◆ WORK TASK ◆
Your answer must hold only the lines below from the line containing "thing at (468, 351)" through the line containing "thing at (569, 246)", each reproduced exactly.

◆ RECORDS SUPPLIED ◆
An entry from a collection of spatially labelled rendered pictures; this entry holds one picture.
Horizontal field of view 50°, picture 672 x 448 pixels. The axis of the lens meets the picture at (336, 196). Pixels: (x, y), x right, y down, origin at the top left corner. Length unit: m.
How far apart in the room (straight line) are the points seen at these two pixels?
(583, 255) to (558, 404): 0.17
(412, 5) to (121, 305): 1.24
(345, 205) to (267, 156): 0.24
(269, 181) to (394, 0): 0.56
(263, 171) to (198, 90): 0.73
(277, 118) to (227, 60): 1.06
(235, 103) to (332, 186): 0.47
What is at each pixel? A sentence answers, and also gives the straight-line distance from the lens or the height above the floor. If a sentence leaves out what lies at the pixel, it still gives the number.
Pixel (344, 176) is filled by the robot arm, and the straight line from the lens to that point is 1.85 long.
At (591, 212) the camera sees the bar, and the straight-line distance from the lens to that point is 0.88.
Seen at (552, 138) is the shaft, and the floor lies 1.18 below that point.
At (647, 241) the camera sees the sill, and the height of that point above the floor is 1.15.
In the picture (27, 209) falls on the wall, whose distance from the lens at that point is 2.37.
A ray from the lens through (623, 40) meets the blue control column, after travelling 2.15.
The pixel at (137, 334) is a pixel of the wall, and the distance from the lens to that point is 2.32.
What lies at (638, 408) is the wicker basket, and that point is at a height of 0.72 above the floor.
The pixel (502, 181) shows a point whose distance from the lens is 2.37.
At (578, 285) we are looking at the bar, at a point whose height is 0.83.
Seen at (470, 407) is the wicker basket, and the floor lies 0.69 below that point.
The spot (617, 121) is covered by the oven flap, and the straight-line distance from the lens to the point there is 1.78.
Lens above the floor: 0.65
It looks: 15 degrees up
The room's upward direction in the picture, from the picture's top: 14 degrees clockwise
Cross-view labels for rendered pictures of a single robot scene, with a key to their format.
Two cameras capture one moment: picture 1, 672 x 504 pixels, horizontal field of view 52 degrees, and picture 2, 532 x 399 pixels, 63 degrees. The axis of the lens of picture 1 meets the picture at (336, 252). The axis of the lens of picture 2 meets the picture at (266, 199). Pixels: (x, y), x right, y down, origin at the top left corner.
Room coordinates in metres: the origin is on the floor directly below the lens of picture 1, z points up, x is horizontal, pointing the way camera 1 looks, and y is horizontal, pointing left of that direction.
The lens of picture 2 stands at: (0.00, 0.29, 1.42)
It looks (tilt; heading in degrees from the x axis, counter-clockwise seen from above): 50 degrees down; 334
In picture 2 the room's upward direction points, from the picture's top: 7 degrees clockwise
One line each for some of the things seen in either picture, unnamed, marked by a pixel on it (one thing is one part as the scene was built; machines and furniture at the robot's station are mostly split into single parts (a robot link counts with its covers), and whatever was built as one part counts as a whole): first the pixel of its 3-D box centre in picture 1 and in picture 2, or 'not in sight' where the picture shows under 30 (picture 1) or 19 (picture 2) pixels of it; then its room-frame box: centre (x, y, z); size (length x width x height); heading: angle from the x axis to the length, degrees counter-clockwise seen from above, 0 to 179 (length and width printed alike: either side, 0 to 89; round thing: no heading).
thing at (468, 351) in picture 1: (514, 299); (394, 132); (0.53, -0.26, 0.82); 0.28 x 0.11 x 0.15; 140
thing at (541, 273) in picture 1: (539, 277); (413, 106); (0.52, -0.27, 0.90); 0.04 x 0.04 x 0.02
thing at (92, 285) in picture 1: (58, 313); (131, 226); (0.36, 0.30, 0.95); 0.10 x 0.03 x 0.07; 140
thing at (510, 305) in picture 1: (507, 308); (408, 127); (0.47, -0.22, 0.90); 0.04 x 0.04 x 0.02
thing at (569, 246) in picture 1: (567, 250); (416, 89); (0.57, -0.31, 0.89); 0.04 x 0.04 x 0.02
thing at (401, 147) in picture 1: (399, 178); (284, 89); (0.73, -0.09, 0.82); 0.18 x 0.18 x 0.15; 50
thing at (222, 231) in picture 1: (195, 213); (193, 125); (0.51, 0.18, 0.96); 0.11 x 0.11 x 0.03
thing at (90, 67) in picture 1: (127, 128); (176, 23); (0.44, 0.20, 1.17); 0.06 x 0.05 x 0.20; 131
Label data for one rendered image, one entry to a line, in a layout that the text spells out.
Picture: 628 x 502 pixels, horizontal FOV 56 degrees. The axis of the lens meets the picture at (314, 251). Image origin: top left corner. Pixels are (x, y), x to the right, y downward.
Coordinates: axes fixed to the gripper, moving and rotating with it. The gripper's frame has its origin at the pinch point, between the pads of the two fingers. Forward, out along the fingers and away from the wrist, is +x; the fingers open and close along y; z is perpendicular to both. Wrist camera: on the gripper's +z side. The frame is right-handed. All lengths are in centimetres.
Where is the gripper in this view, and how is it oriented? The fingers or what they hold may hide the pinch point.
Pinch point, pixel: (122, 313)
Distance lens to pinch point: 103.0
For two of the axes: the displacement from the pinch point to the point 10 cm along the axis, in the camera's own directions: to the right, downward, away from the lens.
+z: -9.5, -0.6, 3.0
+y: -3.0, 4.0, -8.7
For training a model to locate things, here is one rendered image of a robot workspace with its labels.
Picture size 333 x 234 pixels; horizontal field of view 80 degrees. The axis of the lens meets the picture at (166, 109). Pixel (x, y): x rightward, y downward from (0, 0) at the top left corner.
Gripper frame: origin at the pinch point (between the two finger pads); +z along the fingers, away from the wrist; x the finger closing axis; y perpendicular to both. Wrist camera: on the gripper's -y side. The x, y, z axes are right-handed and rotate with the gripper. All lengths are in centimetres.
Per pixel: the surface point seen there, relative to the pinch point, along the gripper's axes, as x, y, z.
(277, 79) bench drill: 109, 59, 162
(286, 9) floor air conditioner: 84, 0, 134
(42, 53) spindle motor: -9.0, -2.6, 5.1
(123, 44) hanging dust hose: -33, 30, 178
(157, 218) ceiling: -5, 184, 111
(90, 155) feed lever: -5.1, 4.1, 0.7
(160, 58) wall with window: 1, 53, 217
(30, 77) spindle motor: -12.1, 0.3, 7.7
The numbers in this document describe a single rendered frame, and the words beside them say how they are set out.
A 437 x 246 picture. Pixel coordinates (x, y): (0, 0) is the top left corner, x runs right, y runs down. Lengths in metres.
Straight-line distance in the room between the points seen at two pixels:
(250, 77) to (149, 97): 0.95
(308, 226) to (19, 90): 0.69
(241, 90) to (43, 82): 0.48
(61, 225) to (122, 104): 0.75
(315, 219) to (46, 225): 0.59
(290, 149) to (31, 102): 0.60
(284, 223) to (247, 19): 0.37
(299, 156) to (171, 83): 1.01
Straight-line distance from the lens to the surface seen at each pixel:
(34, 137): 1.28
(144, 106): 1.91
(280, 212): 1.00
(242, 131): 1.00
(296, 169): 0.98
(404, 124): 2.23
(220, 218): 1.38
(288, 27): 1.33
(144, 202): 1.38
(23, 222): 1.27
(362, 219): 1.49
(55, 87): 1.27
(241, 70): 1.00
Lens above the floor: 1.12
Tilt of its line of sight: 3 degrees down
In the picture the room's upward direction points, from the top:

◆ EXERCISE RESPONSE ◆
thing at (468, 351) in picture 1: (514, 299); (394, 132); (0.53, -0.26, 0.82); 0.28 x 0.11 x 0.15; 140
thing at (541, 273) in picture 1: (539, 277); (413, 106); (0.52, -0.27, 0.90); 0.04 x 0.04 x 0.02
thing at (92, 285) in picture 1: (58, 313); (131, 226); (0.36, 0.30, 0.95); 0.10 x 0.03 x 0.07; 140
thing at (510, 305) in picture 1: (507, 308); (408, 127); (0.47, -0.22, 0.90); 0.04 x 0.04 x 0.02
thing at (569, 246) in picture 1: (567, 250); (416, 89); (0.57, -0.31, 0.89); 0.04 x 0.04 x 0.02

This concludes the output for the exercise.